Aguiar Dev
NodeJS
Programação·30 de julho de 2024·4 min

NodeJS

Resumo do episódio 62 do AguiarDev Talks. Prefere assistir? Veja o episódio completo →

Tiago Aguiar recebe Lucas Santos, desenvolvedor brasileiro radicado na Suécia, para explicar o que é o Node.js, de onde ele veio e por que se tornou uma das tecnologias mais usadas no back-end. A conversa cobre desde o funcionamento do motor V8 até as diferenças de mercado entre Brasil e Europa.

O que foi discutido

  • O que é o Node.js e como ele nasceu a partir do motor V8 do Chrome
  • As diferenças entre rodar JavaScript no browser e no Node
  • Que tipos de aplicação é possível construir com Node
  • As ferramentas de teste disponíveis, do Mocha ao Node Test Runner nativo
  • Como está o mercado de trabalho para quem trabalha com Node
  • Diferenças de demanda entre o mercado brasileiro e o europeu
  • Os riscos de aprender frameworks sem entender os fundamentos da web

Principais pontos

Node é um ambiente de execução, não uma linguagem

O Node.js nasceu em 2009 a partir do motor V8, extraído do Google Chrome, para permitir que o JavaScript rodasse fora do navegador. Diferente do browser, o Node não tem DOM, mas ganha acesso direto a sistema de arquivos, variáveis de ambiente e sockets — recursos bloqueados no ambiente sandboxed do navegador por questões de segurança.

O Node não tem limites de aplicação

Da criação de APIs web a ferramentas de linha de comando, servidores de arquivos, aplicações desktop (como o VS Code, construído em Electron) e até sistemas embarcados, o Node se tornou uma base para praticamente qualquer tipo de software. A máxima do mercado é direta: "se der para fazer em JavaScript, vai ser feito em JavaScript".

O ecossistema de testes do Node amadureceu sem depender de bibliotecas externas

Historicamente o Jest dominou os testes em JavaScript por trazer mocks, assertions fluentes e integração nativas, mas o Node Test Runner, disponível desde a versão 20, já permite escrever testes unitários, de integração e end-to-end usando apenas ferramentas nativas — sem instalar nada externo.

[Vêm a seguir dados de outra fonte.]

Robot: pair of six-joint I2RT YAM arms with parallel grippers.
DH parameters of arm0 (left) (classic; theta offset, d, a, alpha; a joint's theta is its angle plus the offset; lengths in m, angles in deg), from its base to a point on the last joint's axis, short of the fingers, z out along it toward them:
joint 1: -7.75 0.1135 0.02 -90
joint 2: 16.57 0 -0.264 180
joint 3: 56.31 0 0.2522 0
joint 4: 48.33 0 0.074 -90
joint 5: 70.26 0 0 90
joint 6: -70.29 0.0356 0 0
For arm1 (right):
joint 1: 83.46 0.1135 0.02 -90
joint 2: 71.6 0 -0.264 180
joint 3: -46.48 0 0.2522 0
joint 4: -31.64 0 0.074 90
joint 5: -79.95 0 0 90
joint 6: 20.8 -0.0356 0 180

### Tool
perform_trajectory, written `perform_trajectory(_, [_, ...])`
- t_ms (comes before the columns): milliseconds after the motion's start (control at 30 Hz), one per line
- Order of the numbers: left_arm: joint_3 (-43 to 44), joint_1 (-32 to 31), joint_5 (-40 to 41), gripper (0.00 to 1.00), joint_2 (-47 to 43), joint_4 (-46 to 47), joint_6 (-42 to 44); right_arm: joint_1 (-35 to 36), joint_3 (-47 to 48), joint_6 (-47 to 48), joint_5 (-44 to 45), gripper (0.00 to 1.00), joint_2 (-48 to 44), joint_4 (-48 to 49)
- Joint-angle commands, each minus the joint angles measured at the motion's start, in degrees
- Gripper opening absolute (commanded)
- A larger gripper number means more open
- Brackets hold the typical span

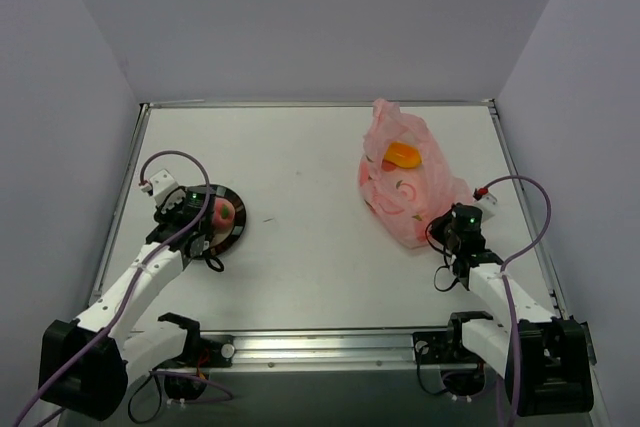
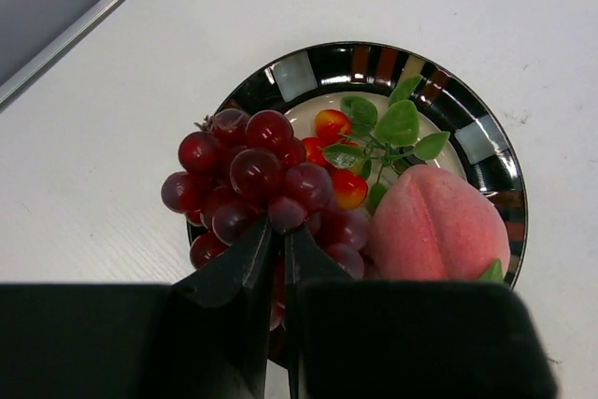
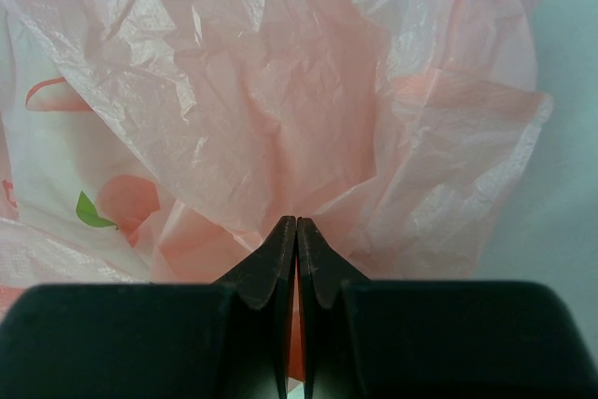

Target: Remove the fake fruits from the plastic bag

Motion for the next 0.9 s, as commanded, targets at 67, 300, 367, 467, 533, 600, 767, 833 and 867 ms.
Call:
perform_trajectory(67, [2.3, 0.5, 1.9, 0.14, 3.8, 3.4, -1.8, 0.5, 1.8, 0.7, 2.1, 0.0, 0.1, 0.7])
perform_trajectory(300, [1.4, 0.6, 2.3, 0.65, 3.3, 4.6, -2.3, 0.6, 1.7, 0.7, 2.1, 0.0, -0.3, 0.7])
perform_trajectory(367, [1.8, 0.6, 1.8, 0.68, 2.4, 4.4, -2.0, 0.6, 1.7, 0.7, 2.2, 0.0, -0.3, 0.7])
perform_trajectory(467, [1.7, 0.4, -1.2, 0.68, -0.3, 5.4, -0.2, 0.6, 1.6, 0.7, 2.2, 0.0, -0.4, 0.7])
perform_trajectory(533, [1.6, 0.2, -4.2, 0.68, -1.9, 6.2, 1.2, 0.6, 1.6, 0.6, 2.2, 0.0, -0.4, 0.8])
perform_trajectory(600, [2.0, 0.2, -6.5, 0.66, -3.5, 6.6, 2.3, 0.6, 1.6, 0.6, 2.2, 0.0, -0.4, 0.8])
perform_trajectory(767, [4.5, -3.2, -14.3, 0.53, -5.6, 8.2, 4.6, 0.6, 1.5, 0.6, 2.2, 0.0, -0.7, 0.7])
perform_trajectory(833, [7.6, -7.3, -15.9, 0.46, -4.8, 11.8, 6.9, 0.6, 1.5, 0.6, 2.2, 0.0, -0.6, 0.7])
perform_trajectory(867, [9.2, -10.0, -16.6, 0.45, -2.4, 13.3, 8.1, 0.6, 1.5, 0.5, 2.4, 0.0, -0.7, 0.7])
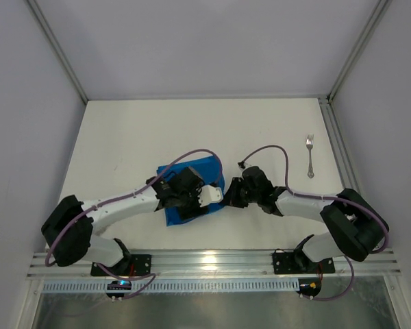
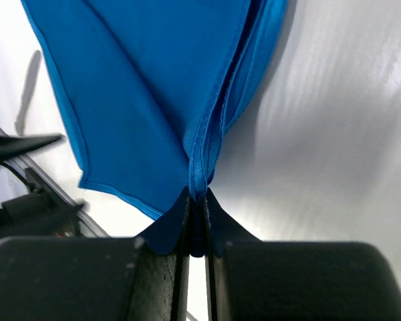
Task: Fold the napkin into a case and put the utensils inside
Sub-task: Pick up the upper triangle-folded napkin from the center of the board.
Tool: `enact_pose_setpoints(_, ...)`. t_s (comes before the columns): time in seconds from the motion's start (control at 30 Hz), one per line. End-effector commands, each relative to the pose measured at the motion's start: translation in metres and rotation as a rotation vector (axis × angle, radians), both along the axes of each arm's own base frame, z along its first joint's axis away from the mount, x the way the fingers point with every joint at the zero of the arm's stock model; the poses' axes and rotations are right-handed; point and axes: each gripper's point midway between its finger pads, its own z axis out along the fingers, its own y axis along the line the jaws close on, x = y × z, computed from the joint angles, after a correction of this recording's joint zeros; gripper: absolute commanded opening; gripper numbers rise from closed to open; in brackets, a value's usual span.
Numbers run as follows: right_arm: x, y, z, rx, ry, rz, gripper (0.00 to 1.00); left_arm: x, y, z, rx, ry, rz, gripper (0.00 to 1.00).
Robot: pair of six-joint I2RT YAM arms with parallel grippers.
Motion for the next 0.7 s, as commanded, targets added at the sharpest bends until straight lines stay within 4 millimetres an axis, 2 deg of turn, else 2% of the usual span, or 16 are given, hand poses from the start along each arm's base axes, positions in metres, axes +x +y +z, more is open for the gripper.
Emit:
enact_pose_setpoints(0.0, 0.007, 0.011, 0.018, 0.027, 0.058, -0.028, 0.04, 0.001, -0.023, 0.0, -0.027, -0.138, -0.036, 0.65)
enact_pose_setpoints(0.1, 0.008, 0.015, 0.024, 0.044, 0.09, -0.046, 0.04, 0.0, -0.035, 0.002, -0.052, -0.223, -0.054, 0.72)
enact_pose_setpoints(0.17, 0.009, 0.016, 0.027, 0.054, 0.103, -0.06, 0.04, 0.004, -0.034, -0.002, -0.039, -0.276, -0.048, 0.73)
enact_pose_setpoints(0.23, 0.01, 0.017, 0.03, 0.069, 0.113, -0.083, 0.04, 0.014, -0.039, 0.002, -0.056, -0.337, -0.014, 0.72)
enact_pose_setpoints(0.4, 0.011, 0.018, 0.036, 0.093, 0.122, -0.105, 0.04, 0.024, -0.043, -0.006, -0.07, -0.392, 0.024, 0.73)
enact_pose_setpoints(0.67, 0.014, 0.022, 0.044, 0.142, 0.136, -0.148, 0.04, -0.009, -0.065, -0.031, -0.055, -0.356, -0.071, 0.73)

A demanda por Node é alta, mas a concorrência acompanha

A facilidade de aprender JavaScript atrai grande volume de profissionais, o que barateia contratações mas também intensifica a disputa por vagas. Na Europa, a exigência recai mais sobre TypeScript do que sobre JavaScript puro, refletindo empresas acostumadas a linguagens fortemente tipadas como Java e C#.

Pular fundamentos gera problemas de segurança e performance no longo prazo

A flexibilidade do JavaScript fez com que muitos desenvolvedores aprendessem a usar frameworks sem entender o que acontece por baixo — como funciona uma requisição, o que é o DOM, como a internet realmente opera. Essa lacuna de fundamentos tende a aparecer mais tarde como falhas de segurança e problemas de performance difíceis de diagnosticar.

Frase de destaque

"O Node, em palavras simples, é um lugar onde você consegue rodar JavaScript fora do browser" por Lucas Santos

Lições do episódio

  1. Entender a diferença entre o ambiente do browser e o do Node evita erros comuns de quem migra do front-end para o back-end.
  2. O Node cobre praticamente qualquer tipo de aplicação — vale conhecer o ecossistema antes de assumir que ele serve só para APIs web.
  3. O Node Test Runner nativo elimina a necessidade de bibliotecas externas para cobrir testes unitários, de integração e end-to-end.
  4. Para o mercado europeu, dominar TypeScript pesa mais do que apenas JavaScript — vale mapear essa exigência antes de buscar oportunidades fora do Brasil.
  5. Fundamentos de web (DOM, requisições, protocolos) continuam sendo a base que sustenta o uso seguro e performático de qualquer framework.
  6. A flexibilidade do JavaScript é uma vantagem e um risco ao mesmo tempo — sem disciplina, ela abre espaço para código difícil de manter.